**ASSIGNED TASK**: Everything from the line with "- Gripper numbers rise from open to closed" down to the last line of the material below must be written out exactly. Leave out all other lines.

**MATERIAL TO PROCESS**:
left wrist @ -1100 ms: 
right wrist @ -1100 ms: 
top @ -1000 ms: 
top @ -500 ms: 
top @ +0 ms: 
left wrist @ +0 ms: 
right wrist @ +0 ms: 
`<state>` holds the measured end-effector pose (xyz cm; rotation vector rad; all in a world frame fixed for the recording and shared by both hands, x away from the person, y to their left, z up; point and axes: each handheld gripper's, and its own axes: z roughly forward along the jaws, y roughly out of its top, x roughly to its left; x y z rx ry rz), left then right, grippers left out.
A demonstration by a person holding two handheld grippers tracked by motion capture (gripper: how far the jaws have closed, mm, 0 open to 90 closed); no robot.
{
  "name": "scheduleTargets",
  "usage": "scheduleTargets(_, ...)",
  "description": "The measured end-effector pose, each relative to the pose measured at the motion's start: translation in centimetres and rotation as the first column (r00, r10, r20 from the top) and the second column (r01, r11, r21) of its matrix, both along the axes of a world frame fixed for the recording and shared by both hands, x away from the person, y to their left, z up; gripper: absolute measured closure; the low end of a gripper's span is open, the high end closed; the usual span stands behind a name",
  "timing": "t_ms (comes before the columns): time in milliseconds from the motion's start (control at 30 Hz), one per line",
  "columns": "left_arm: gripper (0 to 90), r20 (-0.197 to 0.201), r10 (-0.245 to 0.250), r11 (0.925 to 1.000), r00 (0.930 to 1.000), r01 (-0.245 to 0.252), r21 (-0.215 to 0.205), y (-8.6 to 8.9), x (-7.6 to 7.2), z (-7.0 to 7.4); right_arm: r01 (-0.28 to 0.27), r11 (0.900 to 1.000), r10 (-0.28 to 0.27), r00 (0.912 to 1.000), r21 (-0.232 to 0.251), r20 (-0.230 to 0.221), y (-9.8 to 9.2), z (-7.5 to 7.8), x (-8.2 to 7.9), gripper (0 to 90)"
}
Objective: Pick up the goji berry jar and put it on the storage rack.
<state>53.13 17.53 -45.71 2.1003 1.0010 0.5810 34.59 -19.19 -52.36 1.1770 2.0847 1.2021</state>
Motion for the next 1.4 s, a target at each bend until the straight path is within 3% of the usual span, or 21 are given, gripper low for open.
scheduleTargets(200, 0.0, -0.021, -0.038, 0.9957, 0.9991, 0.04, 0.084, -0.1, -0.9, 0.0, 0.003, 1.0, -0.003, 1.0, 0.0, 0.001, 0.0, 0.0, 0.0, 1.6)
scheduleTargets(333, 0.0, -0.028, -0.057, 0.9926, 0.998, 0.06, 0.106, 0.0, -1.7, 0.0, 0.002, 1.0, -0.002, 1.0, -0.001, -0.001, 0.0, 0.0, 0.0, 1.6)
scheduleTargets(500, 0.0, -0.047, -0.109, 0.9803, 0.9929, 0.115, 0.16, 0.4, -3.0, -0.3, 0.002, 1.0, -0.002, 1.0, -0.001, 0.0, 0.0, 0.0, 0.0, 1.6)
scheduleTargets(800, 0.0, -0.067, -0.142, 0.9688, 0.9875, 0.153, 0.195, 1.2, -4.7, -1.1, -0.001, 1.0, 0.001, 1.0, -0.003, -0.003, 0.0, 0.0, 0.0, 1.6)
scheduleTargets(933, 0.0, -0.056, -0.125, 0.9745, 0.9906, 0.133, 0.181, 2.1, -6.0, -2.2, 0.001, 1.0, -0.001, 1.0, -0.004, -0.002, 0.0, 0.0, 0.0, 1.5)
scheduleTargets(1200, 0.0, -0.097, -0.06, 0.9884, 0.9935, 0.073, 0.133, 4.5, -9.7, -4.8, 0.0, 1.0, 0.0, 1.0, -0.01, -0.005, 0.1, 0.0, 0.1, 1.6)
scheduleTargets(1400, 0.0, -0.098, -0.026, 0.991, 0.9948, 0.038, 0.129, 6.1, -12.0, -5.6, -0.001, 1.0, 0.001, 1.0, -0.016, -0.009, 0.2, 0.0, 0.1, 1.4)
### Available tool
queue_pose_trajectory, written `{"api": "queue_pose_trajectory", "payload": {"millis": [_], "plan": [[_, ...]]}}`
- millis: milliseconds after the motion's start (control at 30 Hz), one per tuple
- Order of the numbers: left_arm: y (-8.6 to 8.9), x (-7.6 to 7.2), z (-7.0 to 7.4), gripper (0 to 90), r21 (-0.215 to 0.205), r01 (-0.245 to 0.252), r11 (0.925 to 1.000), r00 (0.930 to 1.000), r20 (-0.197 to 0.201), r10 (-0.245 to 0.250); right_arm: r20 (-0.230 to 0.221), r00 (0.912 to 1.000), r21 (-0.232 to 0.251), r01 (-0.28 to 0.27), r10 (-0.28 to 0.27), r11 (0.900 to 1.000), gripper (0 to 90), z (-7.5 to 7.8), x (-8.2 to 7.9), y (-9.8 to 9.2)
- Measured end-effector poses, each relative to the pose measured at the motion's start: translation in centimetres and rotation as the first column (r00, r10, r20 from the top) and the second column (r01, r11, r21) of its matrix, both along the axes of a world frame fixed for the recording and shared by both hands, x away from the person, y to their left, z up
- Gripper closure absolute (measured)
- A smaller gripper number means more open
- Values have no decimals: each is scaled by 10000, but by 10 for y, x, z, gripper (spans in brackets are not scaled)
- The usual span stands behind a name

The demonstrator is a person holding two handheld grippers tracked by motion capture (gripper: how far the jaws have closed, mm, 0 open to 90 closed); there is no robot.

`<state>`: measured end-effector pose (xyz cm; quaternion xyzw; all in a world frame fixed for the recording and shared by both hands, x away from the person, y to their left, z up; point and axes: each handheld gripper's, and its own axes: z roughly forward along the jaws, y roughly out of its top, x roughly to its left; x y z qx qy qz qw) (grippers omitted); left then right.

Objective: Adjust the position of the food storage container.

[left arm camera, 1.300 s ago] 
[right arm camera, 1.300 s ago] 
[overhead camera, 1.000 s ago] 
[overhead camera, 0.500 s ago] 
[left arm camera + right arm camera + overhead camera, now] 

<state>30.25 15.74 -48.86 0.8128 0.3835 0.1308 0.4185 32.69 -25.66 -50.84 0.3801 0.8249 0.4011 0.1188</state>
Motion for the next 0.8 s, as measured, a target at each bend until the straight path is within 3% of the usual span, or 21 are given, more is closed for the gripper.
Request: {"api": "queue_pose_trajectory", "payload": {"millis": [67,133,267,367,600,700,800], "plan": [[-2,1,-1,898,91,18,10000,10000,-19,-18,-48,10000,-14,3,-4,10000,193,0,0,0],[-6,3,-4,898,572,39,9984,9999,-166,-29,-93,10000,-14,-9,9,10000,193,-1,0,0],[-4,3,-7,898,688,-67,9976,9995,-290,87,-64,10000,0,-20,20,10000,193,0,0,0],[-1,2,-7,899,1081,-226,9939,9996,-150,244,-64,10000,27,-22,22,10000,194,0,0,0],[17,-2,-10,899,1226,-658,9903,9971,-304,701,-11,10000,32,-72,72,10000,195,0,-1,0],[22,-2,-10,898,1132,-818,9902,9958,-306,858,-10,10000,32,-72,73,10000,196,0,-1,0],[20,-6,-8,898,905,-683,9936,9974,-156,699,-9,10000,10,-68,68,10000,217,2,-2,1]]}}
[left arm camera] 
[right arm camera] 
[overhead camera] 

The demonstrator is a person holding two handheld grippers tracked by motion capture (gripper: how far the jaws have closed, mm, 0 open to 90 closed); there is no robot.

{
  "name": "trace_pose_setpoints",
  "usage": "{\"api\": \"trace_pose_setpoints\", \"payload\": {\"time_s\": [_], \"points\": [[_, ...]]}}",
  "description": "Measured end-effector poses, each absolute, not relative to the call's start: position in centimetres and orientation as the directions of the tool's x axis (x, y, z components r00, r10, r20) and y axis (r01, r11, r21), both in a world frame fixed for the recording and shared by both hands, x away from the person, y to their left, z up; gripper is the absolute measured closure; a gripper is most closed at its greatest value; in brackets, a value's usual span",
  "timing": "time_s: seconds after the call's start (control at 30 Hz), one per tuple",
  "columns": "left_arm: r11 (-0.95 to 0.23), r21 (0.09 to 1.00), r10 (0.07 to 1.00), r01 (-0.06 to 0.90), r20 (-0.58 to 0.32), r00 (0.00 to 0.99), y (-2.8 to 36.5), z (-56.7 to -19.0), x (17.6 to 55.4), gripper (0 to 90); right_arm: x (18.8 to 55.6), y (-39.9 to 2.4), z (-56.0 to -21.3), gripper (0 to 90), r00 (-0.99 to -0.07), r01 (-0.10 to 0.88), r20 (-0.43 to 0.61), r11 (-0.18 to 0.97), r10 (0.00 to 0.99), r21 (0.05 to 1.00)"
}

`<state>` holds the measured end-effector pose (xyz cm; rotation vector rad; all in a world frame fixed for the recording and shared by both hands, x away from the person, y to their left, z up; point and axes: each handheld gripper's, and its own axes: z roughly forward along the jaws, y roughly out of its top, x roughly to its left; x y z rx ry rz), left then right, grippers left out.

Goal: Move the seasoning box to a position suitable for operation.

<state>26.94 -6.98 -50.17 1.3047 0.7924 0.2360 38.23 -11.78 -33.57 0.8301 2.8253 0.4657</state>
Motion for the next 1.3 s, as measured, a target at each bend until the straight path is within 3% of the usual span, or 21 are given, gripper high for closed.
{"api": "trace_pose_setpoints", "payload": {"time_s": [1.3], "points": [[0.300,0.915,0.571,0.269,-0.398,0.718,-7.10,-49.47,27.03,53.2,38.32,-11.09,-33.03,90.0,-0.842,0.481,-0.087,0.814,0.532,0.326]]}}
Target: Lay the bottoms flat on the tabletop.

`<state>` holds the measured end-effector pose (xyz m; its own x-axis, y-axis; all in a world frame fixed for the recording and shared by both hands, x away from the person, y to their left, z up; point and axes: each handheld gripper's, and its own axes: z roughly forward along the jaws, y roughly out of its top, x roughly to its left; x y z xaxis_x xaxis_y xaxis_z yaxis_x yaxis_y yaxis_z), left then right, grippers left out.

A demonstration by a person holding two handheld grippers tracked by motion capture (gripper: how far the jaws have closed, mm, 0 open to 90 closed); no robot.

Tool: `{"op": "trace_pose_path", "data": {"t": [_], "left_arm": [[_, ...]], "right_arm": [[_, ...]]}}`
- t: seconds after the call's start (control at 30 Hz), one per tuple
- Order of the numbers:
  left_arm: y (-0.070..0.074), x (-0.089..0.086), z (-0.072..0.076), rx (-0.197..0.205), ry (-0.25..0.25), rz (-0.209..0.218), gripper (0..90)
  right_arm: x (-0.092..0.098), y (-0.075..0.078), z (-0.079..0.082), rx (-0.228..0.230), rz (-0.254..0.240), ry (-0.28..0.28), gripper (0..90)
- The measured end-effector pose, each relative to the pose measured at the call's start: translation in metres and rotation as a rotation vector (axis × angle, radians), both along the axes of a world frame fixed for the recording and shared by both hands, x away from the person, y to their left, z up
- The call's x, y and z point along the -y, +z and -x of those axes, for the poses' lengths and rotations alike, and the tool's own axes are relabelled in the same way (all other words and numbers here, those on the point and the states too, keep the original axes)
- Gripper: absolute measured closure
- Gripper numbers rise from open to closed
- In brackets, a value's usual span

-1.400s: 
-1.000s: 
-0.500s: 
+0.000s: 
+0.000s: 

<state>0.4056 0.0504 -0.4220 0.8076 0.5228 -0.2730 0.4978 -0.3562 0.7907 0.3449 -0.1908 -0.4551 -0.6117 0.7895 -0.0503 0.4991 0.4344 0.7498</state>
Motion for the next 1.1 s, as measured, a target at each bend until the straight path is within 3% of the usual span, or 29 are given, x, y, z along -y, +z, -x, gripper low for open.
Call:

**TASK RESULT**:
- Gripper numbers rise from open to closed
- In brackets, a value's usual span

-1.400s: 
-1.000s: 
-0.500s: 
+0.000s: 
+0.000s: 

<state>0.4056 0.0504 -0.4220 0.8076 0.5228 -0.2730 0.4978 -0.3562 0.7907 0.3449 -0.1908 -0.4551 -0.6117 0.7895 -0.0503 0.4991 0.4344 0.7498</state>
Motion for the next 1.1 s, as measured, a target at each bend until the straight path is within 3% of the usual span, or 29 are given, x, y, z along -y, +z, -x, gripper low for open.
Call:

Nothing further is needed for this answer.